— Your objective —
All of the records below are to be copied exactly.

[Stored data]
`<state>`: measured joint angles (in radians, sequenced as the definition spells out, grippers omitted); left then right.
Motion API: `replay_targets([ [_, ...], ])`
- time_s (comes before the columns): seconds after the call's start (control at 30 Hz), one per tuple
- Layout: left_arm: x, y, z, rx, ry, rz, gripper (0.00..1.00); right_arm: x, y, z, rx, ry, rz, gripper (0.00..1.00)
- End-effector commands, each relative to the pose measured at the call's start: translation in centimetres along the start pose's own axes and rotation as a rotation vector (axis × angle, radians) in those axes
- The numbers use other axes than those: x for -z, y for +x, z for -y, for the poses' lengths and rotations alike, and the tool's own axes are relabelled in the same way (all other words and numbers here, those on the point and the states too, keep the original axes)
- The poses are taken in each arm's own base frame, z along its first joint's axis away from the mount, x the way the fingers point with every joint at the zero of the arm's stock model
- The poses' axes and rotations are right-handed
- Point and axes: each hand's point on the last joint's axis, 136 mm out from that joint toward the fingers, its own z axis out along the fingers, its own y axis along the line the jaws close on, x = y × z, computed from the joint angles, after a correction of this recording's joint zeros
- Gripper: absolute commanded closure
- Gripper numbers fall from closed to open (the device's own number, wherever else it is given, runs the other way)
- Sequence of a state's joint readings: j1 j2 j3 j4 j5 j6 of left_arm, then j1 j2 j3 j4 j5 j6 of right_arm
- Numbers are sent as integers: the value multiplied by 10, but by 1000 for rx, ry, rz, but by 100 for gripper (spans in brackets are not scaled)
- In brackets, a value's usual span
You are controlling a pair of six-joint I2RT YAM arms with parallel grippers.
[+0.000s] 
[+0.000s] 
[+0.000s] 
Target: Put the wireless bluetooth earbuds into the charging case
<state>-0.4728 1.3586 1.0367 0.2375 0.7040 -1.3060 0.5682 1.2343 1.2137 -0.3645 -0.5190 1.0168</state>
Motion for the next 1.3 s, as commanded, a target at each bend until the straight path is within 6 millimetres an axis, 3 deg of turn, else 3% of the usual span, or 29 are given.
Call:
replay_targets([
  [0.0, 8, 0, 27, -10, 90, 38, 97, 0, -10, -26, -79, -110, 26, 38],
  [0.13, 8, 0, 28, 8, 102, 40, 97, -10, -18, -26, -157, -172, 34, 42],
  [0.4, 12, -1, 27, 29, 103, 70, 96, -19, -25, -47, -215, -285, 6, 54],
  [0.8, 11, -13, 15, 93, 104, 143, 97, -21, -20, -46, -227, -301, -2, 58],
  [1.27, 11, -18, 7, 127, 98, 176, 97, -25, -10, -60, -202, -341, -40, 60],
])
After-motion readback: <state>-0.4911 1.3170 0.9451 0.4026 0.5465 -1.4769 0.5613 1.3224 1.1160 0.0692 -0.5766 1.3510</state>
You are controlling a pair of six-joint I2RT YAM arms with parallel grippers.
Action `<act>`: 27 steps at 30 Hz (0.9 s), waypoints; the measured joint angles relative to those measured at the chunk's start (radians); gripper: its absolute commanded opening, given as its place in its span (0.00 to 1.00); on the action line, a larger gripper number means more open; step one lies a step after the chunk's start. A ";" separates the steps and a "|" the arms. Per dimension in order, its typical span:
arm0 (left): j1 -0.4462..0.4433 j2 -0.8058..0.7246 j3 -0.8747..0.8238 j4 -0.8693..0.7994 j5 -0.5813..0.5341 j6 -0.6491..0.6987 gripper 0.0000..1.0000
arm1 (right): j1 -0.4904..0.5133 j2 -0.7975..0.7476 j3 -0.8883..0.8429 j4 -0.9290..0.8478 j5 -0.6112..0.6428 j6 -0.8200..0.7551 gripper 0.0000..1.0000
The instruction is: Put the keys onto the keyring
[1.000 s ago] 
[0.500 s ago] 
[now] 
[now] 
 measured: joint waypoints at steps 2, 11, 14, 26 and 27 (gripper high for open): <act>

— Answer to this exercise —
`<state>`: measured joint angles (in radians, sequenced as the definition spells out, grippers omitted); left then right.
Motion API: `replay_targets([ [_, ...], ])`
- time_s (comes before the columns): seconds after the call's start (control at 30 Hz), one per tuple
- Layout: left_arm: x, y, z, rx, ry, rz, gripper (0.00..1.00); right_arm: x, y, z, rx, ry, rz, gripper (0.00..1.00)
- End-effector commands, each relative to the pose measured at the call's start: translation in centimetres along the start pose's own axes and rotation as a rotation vector (axis × angle, radians) in those axes
- The numbers use other axes than those: x for -z, y for +x, z for -y, for the poses' lengths and rotations alike, and the tool's own axes are relabelled in the same way (all other words and numbers here, those on the point and the states too, keep the original axes)
- The poses are taken in each arm's own base frame, z along its first joint's axis away from the mount, x the way the fingers point with every joint at the zero of the arm's stock model
- The poses' axes and rotations are right-handed
- Point and axes: each hand's point on the last joint's axis, 136 mm out from that joint toward the fingers, its own z axis out along the fingers, its own y axis along the line the jaws close on, x = y × z, computed from the joint angles, after a correction of this recording's joint zeros
- Gripper: absolute commanded closure
- Gripper numbers fall from closed to open (the device's own number, wherever else it is given, runs the other way)
- Sequence of a state's joint readings: j1 j2 j3 j4 j5 j6 of left_arm, then j1 j2 j3 j4 j5 j6 of right_arm
- Numbers are sent as integers: the value multiplied by 10, but by 1000 for rx, ry, rz, but by 100 for gripper (spans in brackets are not scaled)
- In brackets, a value's usual span
You are controlling a pair of six-joint I2RT YAM arms with parallel grippers.
[+0.000s] 
[+0.000s] 
[+0.000s] 
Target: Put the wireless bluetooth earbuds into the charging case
<state>-0.4728 1.3586 1.0367 0.2375 0.7040 -1.3060 0.5682 1.2343 1.2137 -0.3645 -0.5190 1.0168</state>
Motion for the next 1.3 s, as commanded, a target at each bend until the straight path is within 6 millimetres an axis, 3 deg of turn, else 3% of the usual span, or 29 are given.
Call:
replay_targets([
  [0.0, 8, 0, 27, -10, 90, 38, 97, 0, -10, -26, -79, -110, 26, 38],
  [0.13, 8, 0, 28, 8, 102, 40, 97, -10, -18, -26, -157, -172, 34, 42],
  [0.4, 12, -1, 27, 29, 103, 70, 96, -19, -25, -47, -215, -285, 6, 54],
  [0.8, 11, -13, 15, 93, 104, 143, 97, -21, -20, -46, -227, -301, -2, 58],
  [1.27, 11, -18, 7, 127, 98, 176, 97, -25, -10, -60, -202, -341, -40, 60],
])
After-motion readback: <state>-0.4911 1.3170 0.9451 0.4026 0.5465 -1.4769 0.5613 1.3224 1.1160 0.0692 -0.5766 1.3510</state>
You are controlling a pair of six-joint I2RT YAM arms with parallel grippers.
Action `<act>`: 27 steps at 30 Hz (0.9 s), waypoints; the measured joint angles relative to those measured at the chunk's start (radians); gripper: its absolute commanded opening, given as its place in its span (0.00 to 1.00); on the action line, a larger gripper number means more open; step one lies a step after the chunk's start. A ";" separates the steps and a "|" the arms. Per dimension in order, its typical span:
arm0 (left): j1 -0.4462..0.4433 j2 -0.8058..0.7246 j3 -0.8747..0.8238 j4 -0.8693..0.7994 j5 -0.5813..0.5341 j6 -0.6491..0.6987 gripper 0.0000..1.0000
arm1 (right): j1 -0.4904..0.5133 j2 -0.7975..0.7476 j3 -0.8883..0.8429 j4 -0.9290..0.8478 j5 -0.6112..0.6428 j6 -0.8200..0.7551 gripper 0.0000..1.0000
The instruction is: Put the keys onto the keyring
[1.000 s ago] 
[0.500 s ago] 
[now] 
[now] 
 measured: joint waypoints at steps 2, 11, 14, 26 and 27 (gripper high for open): <act>

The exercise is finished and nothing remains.